The latest developments in TTS aspire to create more expressive speech. TTS R&D groups around the globe are now trying to control expressiveness and emotions in the synthesized voice and to get away from the standard and somewhat monotonous “newsreader” style. Data-driven methods that rely on large databases of training material are taking the early lead here as well. Synthetic agents will soon express a full range of emotions and/or expressions.

TTS systems will soon be able to produce synthetic speech that is more natural than today’s best systems. The increasing availability of computer memory, even on small devices, and decreasing memory costs will make this improvement possible.

Natural sounding TTS will play an even more important role in the future as a new infrastructure, such as Voice XML and SALT1, is introduced. This will make it easier to integrate TTS into Internet and telephony applications.

THE PLAYERS

The number of companies active in the TTS marketplace continues to grow as the technology matures and the marketplace expands. Higher-quality voices, support for additional languages and accents and products designed for small devices and desktops are becoming available at a quickening pace.

• ScanSoft offers the Real Speak platform, originally developed by Lernout & Hauspie. It offers TTS in 19 languages in versions designed for automobiles and mobile devices, personal computers and multimedia uses, and telecommunications applications.

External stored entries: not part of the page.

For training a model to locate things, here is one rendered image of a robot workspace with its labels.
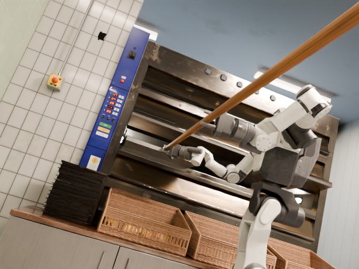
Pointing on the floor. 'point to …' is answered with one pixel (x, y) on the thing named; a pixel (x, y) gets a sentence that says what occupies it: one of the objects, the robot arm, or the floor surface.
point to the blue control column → (124, 69)
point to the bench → (77, 246)
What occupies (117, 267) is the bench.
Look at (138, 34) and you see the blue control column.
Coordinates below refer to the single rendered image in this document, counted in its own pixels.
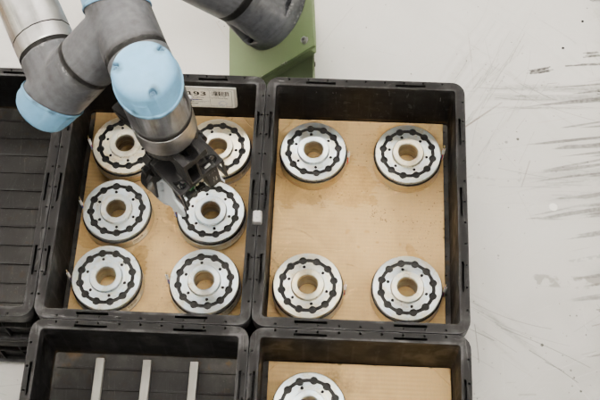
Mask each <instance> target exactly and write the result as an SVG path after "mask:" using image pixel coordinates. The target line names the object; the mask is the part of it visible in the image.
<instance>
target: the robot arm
mask: <svg viewBox="0 0 600 400"><path fill-rule="evenodd" d="M182 1H184V2H186V3H188V4H191V5H193V6H194V7H196V8H198V9H200V10H202V11H204V12H206V13H209V14H211V15H212V16H214V17H216V18H218V19H220V20H222V21H225V22H226V23H227V25H228V26H229V27H230V28H231V29H232V30H233V31H234V32H235V33H236V34H237V35H238V37H239V38H240V39H241V40H242V41H243V42H245V43H246V44H247V45H249V46H251V47H253V48H255V49H258V50H268V49H271V48H273V47H274V46H276V45H278V44H279V43H280V42H282V41H283V40H284V39H285V38H286V37H287V36H288V35H289V33H290V32H291V31H292V29H293V28H294V27H295V25H296V23H297V22H298V20H299V18H300V15H301V13H302V10H303V8H304V2H305V0H182ZM80 2H81V4H82V12H83V13H84V14H85V18H84V19H83V20H82V21H81V22H80V23H79V25H78V26H77V27H76V28H75V29H74V30H72V29H71V26H70V24H69V22H68V20H67V18H66V16H65V14H64V11H63V9H62V7H61V5H60V2H59V0H0V18H1V20H2V22H3V24H4V27H5V30H6V32H7V34H8V37H9V39H10V41H11V43H12V47H13V49H14V51H15V53H16V55H17V57H18V60H19V62H20V64H21V67H22V70H23V72H24V74H25V77H26V80H25V81H23V82H22V83H21V88H20V89H19V90H18V92H17V96H16V105H17V108H18V110H19V112H20V114H21V116H22V117H23V118H24V119H25V120H26V121H27V122H28V123H29V124H30V125H32V126H33V127H35V128H36V129H40V130H42V131H45V132H50V133H51V132H52V133H53V132H58V131H60V130H62V129H65V128H66V127H67V126H69V125H70V124H71V123H72V122H73V121H75V120H76V119H77V118H78V117H79V116H81V114H82V113H83V112H84V110H85V109H86V108H87V107H88V106H89V105H90V104H91V103H92V102H93V101H94V100H95V99H96V98H97V97H98V96H99V95H100V94H101V93H102V92H103V91H104V89H105V88H107V87H108V86H109V85H110V84H111V83H112V89H113V93H114V94H115V96H116V98H117V100H118V102H117V103H116V104H115V105H114V106H113V107H112V110H113V111H114V112H115V114H116V115H117V116H118V118H119V119H120V120H121V122H123V123H124V124H125V125H127V126H128V127H129V128H131V129H132V130H133V131H134V134H135V136H136V138H137V141H138V142H139V144H140V145H141V146H142V147H143V148H144V149H145V150H146V151H145V155H144V158H143V160H142V162H143V163H144V164H145V165H144V166H142V167H141V171H142V173H141V183H142V184H143V185H144V187H145V188H146V189H147V190H149V191H150V192H151V193H153V194H154V196H155V197H156V198H157V199H159V200H160V201H161V202H162V203H163V204H166V205H169V206H170V207H171V208H172V209H173V210H175V211H176V212H177V213H178V214H179V215H181V216H182V217H185V216H186V213H185V210H184V209H183V207H184V208H185V209H186V210H187V211H188V210H189V208H188V205H187V202H186V200H185V198H184V197H186V198H187V199H188V200H190V199H191V197H193V196H194V195H195V194H196V191H197V193H198V194H199V193H200V192H201V191H202V190H204V189H206V184H207V185H208V186H209V187H210V188H213V187H214V186H215V185H217V184H218V183H219V182H220V181H222V182H223V183H225V180H224V179H223V178H222V177H221V176H220V173H219V170H220V171H221V172H222V173H223V174H224V175H225V176H226V177H228V176H229V175H228V173H227V170H226V167H225V164H224V161H223V159H222V158H221V157H220V156H219V155H218V154H217V153H216V152H215V151H214V150H213V149H212V148H211V147H210V146H209V145H208V144H207V143H206V141H207V137H206V136H205V135H204V134H203V133H202V132H201V131H200V130H199V129H198V127H197V122H196V117H195V114H194V111H193V108H192V104H191V101H192V100H193V98H192V96H191V95H189V94H188V92H187V90H186V87H185V84H184V78H183V74H182V70H181V68H180V66H179V64H178V62H177V60H176V59H175V58H174V57H173V55H172V53H171V50H170V48H169V46H168V45H167V42H166V40H165V38H164V35H163V32H162V30H161V28H160V25H159V23H158V21H157V19H156V17H155V15H154V11H153V9H152V3H151V1H150V0H80ZM220 164H221V166H222V167H221V166H220ZM218 169H219V170H218ZM204 182H205V183H206V184H205V183H204ZM179 197H180V198H181V199H180V198H179ZM181 204H182V205H183V207H182V206H181Z"/></svg>
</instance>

• Microsoft has concentrated its TTS R&D in Beijing, China, with a group of about 20 people. The company’s Chinese Mandarin TTS is good, but TTS in other languages is lagging behind in voice quality and intelligibility. Expect Microsoft to look outside TTS for other sources to fill the growing need for natural-sounding translation in multiple languages.

• IBM offers TTS synthesis as part of its WebSphere Voice Server using old “formant” technology and newer “concatenative” technology. It has licensed the ScanSoft RealSpeak platform. It supports high quality limited vocabulary TTS using what it calls phrase splitting. IBM offers its ViaVoice TTS SDK for Windows platforms through Wizard Software. Brazilian Portuguese, Canadian French, French, Finnish, German, Italian, Mexican Spanish, Spanish, Simplified Chinese, U.K. English and U.S. English are supported.

• Fonix offers TTS in 11 languages and embedded devices. It now owns rights to the DECTalk technology.

• Cepstral is a spin-off of Carnegie Mellon University that focuses on TTS. It has developed TTS capabilities for devices such as wireless phones and PDAs for games, education and other applications. Besides US English, Cepstral supports French Canadian TTS.

• Acapela was created in 2004 by a merger between Babel Technologies and Elan Speech as a spin-off of Mons Technical University in Belgium. Babel earlier had acquired a Swedish company, Infovox, a specialist in speech synthesis using older technology. The Acapela TTS is currently available in twenty-three languages: Arabic, Czech, Danish, Dutch, Dutch, English (UK), English (US), Faroe, French, Finnish, German, Greek, Icelandic, Italian, Norwegian, Polish, Portuguese, Portuguese (Brazil), Russian, Spanish, Spanish (South America), Swedish and Turkish. The offering targets telecommunications applications, PC multimedia and cellular phones.

• Mindmaker has a TTS system called FlexVoice, which uses a hybrid technology approach requiring limited memory resources. Different flavors of FlexVoice are aimed at desktop devices, small devices such as mobile phones, Internet-based applications and telephony applications. FlexVoice is currently available in English and Hungarian, and work is underway for Czech, Slovak, Croatian, Malay, and Southeast Asian-accented English.

• NeoSpeech offers a TTS system called VoiceText available in different configurations for use on small devices, personal computers, or on servers. NeoSpeech is available for US English, Mandarin Chinese, Japanese and Korean, with many other languages in development. NeoSpeech seems to be the fastest growing TTS vendor.

• Sakrament, a company in Belarus, offers TTS for Russian, Belarusian, Ukrainian and U.K. English, with voices in U.S. English and Polish in the works. Sakrament TTS supports a wide range of platforms.